Even in the land of make- believe, publishers would say, this sort of thing simply does not happen. But in the case of Kweisi Mfume, newly installed chairman of the National Association for the Advancement of Colored People, it has.
Frizzell Grey, who was born 48 years ago and raised in Baltimore, who hung out with street toughs and fathered five children out of wedlock, really did see the light one summer night in 1972. Having realised the folly of his ways, he went back to school, got two degrees, entered politics and was elected in 1986 to Congress, where he became chairman of the Black Caucus, and was seen by many as a future Democratic floor leader. Along the way, he changed his name to Kweisi Mfume, a Ghanaian term meaning "Conquering Son of Kings" - and found time to be a proper father to his children.
This is epic stuff, and small wonder that three weeks ago Mr Mfume's first trip to Chicago and the Midwest as head of the NAACP, ostensibly to attend a tribute of the National Rainbow Coalition to its founder Jesse Jackson, turned into a celebration of his own appointment. "Go tell it on the mountain that the NAACP is back," Mr Mfume said. "We met the enemy one day and it was us, and in finding ourselves, we found our future."
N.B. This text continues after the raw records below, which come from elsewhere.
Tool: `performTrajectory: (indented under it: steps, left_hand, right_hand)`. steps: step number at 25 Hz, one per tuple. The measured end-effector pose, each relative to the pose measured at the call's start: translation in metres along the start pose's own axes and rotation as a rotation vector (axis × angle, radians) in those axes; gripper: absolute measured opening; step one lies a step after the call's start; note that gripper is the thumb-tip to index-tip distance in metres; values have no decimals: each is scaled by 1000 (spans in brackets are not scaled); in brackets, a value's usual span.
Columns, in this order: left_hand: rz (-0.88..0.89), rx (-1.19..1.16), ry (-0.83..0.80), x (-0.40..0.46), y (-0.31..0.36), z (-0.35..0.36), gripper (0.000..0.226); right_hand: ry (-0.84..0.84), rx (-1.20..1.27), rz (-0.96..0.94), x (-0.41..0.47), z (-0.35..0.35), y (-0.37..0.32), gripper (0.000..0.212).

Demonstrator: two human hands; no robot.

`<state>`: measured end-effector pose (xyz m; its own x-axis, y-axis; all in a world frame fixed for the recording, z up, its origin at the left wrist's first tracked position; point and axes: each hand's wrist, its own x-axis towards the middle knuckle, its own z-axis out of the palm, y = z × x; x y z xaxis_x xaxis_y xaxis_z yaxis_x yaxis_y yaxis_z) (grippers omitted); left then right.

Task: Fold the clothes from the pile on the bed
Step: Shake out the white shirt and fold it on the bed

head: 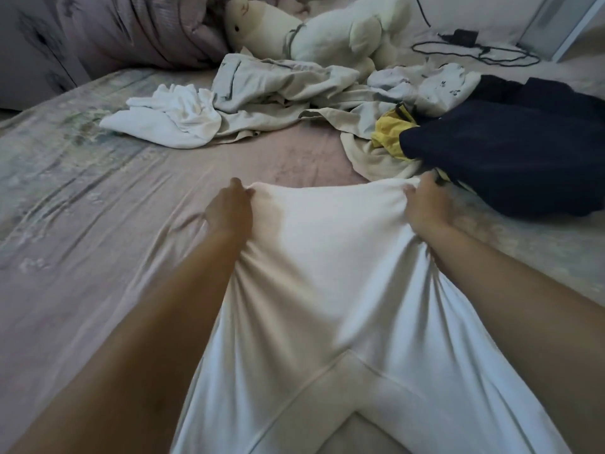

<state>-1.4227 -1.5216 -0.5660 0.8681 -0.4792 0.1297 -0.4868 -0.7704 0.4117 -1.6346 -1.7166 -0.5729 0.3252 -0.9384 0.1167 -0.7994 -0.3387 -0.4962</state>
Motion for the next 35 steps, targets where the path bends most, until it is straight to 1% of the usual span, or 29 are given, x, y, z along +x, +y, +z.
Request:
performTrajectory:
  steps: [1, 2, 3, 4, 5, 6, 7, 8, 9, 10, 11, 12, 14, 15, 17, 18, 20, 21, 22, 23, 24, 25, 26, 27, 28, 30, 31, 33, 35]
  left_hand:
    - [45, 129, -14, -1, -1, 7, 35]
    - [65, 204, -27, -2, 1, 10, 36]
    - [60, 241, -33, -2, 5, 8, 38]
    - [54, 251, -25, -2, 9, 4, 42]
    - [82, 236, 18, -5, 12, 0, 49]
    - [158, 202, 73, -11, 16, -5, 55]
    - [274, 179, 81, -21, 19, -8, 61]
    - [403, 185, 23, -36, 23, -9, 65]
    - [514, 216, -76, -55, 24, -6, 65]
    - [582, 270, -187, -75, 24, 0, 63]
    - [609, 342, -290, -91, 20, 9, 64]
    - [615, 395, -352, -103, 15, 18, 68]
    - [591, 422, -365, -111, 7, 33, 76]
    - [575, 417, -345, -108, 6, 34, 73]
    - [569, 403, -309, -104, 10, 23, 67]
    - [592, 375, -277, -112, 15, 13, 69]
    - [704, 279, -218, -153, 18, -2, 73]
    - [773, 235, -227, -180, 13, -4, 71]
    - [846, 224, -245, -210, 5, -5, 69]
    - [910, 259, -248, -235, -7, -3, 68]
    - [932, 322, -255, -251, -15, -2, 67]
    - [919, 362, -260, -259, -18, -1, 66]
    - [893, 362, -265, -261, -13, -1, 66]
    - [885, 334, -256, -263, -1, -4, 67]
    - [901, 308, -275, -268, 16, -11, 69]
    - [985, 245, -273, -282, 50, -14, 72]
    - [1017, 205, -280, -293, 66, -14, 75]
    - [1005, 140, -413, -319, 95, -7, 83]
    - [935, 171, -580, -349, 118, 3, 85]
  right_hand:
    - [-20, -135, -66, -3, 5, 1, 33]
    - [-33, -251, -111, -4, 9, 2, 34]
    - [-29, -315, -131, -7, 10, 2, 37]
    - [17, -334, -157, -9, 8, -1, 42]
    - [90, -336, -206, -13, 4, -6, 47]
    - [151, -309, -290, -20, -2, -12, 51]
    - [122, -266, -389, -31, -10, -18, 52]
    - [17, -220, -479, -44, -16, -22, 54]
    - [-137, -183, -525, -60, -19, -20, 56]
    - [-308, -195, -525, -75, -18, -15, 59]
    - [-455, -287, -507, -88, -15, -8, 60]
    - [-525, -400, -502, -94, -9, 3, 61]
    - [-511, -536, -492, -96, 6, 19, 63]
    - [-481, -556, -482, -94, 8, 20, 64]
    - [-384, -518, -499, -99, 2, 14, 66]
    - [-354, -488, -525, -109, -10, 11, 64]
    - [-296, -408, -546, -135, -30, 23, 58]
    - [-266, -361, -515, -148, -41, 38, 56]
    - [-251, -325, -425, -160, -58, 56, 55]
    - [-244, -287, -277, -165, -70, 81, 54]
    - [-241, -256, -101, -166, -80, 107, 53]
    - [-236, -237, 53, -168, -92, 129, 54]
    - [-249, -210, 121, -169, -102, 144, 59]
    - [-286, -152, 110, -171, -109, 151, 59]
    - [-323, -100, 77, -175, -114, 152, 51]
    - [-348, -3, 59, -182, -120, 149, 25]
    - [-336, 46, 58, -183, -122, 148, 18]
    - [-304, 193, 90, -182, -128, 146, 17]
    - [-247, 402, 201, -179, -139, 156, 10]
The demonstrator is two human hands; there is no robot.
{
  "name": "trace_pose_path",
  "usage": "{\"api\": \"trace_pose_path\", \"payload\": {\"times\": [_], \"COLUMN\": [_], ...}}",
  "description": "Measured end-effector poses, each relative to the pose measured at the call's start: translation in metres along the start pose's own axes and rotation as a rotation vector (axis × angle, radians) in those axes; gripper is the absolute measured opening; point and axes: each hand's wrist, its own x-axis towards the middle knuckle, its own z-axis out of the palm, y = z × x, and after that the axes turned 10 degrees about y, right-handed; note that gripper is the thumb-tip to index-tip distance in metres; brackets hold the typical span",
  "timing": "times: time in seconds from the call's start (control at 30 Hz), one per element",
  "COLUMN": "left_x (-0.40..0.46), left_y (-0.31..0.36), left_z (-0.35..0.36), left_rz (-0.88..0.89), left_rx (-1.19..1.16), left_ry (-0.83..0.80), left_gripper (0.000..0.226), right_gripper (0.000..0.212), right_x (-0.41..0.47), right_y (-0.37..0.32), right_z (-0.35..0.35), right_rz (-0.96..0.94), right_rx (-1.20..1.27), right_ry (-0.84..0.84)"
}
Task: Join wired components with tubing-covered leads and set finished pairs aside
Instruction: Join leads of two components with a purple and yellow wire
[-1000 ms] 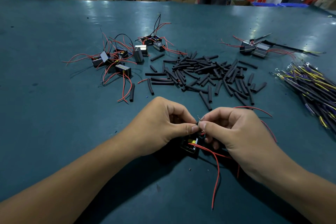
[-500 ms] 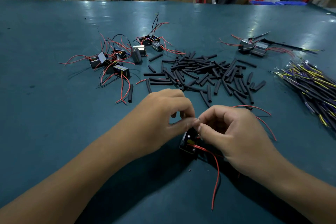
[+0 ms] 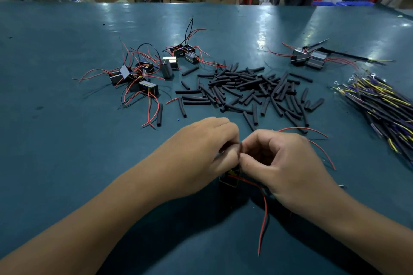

Not before time. Founded after an Illinois race riot in 1909, the NAACP is the oldest and largest of America's mainstream civil rights organisations. But in recent years it has lost its way. At his swearing-in ceremony last month which President Bill Clinton attended, Mr Mfume promised that change at the NAACP would be "swift, focused and constructive". He has kept his word, in a fashion which his admirers perhaps did not expect - sacking one-third of staff of the organisation's full-time staff after a fortnight on the job. Having defied logic in rescuing his own life, his supporters say, surely he can do the same with the NAACP - and maybe with black America as well.